Things to Do in Brisbane
The Brisbane River winds its way through the heart of the city, from the neighborhoods of South Brisbane all the way to Moreton Bay. The river is also a center of local life, and residents and visitors alike enjoy the many waterfront parks and landmarks, riverside walks, and sightseeing cruises.
With its miles of sun-bleached sandy beaches, towering sand dunes, shimmering lagoons, and pockets of wild bushland, Moreton Island feels a world away from nearby Brisbane. As the third largest sand island in the world and a national park, Moreton Island makes for a perfect day trip when you want to get in touch with nature.

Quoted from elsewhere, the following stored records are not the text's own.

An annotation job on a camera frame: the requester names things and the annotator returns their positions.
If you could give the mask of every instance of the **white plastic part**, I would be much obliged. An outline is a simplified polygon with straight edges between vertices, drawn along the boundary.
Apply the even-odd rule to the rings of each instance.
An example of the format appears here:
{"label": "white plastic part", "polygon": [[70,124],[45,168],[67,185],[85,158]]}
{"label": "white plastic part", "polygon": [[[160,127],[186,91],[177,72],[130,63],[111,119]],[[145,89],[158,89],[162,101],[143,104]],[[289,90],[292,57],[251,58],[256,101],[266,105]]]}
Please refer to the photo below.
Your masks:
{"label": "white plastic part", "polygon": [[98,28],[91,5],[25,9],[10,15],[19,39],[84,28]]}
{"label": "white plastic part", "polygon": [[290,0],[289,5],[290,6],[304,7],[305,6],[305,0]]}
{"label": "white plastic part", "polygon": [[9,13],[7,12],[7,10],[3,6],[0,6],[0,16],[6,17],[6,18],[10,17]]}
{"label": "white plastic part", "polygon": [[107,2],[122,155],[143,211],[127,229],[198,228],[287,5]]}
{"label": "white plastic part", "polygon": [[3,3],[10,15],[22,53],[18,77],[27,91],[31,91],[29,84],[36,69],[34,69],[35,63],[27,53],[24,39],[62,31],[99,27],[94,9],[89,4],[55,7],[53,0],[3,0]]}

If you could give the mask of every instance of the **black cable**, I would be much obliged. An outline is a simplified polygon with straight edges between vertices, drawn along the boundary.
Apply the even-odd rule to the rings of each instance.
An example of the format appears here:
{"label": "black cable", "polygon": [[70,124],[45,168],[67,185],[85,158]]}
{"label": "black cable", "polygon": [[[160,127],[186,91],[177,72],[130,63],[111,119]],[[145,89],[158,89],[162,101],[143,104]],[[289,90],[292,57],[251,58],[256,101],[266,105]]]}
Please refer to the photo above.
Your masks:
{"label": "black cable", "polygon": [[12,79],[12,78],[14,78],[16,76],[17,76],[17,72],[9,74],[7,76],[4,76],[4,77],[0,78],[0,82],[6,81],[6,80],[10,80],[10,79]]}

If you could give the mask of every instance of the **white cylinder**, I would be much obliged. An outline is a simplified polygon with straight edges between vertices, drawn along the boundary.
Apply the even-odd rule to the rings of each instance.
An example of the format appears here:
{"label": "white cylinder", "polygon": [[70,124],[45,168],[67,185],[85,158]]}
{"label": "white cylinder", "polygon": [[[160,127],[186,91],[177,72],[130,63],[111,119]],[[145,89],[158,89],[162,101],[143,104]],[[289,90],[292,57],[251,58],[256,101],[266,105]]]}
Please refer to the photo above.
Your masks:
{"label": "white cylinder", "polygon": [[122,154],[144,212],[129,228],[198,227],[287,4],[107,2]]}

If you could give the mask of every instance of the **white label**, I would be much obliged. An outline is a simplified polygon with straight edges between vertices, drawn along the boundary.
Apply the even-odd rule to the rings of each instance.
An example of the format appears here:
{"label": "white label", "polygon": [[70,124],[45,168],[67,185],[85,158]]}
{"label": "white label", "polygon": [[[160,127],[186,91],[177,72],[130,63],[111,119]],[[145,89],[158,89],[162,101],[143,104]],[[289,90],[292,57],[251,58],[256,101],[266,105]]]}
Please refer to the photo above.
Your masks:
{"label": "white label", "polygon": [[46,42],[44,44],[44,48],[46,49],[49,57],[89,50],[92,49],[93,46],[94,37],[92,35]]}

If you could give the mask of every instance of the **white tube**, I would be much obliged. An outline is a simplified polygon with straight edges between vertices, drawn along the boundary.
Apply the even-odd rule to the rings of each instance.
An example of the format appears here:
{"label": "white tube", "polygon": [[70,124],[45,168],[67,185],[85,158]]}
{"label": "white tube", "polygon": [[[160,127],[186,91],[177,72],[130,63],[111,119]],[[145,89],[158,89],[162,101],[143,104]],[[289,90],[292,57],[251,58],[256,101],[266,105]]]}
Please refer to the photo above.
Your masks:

Story Bridge is Brisbane’s answer to Sydney’s Harbour Bridge. Iconic in its own right, Story Bridge is a heritage-listed, steel cantilever bridge that allows access between the northern and southern suburbs of Brisbane.
Story Bridge was built between 1935 and 1939, and was known as Jubilee Bridge until mid 1940. The main attraction of Story Bridge, as splendid as it is to view from afar, are the bridge climbs which began in 2005. A guided tour takes visitors up the bridge to stunning panoramic views of the city, out to Moreton Bay, and west across the aptly named Scenic Rim as they stand 80 metres above sea level. It’s also possible to abseil down one of the bridge’s pylons and into Captain Burke Park.
Just across the river from Brisbane’s central business district, Kangaroo Point Cliffs Park offers sweeping views of Brisbane’s skyline, as well as excellent rock climbing and rappelling—suitable for all skill levels—on its cliffs. The cliffs were formed by convicts mining the volcanic rock in the middle of the 19th century.
Water, sand and sun make for a good combination pretty much anywhere in the world. Put them all together to create a man-made beach right in the middle of Brisbane, and you’ve got the must-visit Streets Beach.
Australia’s only inner-city, manmade beach, this site has a chlorinated lagoon surrounded by sandy beaches and sub-tropical plants that makes for a great spot to head to whether you have kids in tow or not. An extra bonus—this beach-like spot enjoys a view of the city skyscrapers and Brisbane River, which will keep you from forgetting you’re not out on a tropical island somewhere.
One of the best places to spot native Australian animals is the Lone Pine Koala Sanctuary, which has been devoted to wildlife conservation since 1927. As well as being the oldest and largest koala sanctuary in the country with more than 130 resident koalas, the sanctuary is home to kangaroos, wombats, emus, dingoes, Tasmanian devils, and platypus.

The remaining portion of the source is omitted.